A music streaming startup, Sparkify, wants to improve business intelligence by analysing the songs their users are listening to.
The objective of this project is to build a pipeline thats extracts user activity and song data on the app, which is stored in S3, transform it and load it into Redshift for the analytics team to use to find insights in what songs their users are listening to.
The steps followed to achieve the above stated objectives are:
- Extract user activity and song data from S3 inß a JSON logs directory.
- Stage the data in Redshift.
- Transform the data and load it into star schema with fact and dimension tables.

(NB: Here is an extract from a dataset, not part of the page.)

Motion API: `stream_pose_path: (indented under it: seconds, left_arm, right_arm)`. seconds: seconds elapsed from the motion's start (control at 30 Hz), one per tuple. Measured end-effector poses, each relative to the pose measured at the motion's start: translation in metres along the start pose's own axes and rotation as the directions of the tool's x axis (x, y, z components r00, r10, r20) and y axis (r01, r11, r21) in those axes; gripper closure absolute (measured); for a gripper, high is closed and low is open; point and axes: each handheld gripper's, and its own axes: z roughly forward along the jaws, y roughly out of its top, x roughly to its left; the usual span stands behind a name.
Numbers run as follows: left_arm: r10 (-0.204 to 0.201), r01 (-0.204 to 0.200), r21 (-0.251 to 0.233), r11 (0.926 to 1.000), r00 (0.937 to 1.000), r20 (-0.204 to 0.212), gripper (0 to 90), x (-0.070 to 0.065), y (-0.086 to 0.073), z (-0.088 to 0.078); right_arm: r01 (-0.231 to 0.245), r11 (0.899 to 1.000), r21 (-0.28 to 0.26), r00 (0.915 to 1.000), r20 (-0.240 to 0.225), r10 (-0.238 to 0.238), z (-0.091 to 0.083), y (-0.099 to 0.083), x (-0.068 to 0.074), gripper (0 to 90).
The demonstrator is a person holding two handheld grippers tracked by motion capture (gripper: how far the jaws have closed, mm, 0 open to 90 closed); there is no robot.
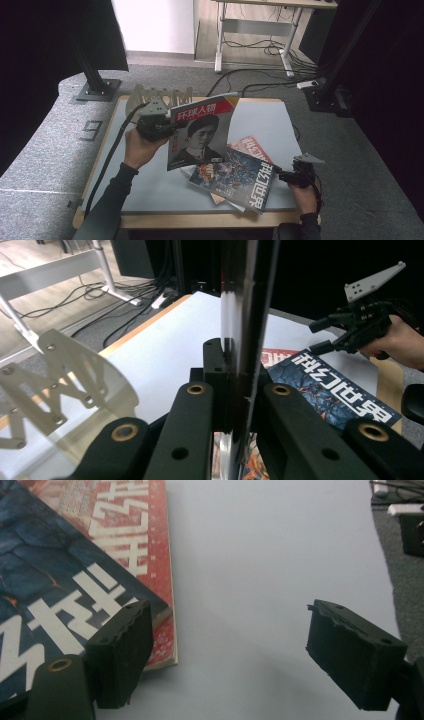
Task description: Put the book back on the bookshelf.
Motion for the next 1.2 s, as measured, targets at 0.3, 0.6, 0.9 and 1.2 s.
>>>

The project contains five files.
README.md
sql_queries.py
create_table.py
etl.py
dwh.cfg
Briefly explains the goal of the project, what each file contains and how to run tthe python scripts.
This is where the schemas for the fact and dimension tables are defined and will be imported into create_tables.py and etl.py.
Contains logic to connect to the cluster and create/drop the fact and dimension tables.
contains logic to load the data from S3 into staging tables and from staging tables into the fact and dimension tables.
contains AWS Redshift cluster configuration settings and link to data in S3
- Create a Redshift cluster and fill in configuration setting in
dwh.cfg
- Run the
create_table.py
- Execute
etl.py
N.B: You will need access to a AWS Redshift cluster.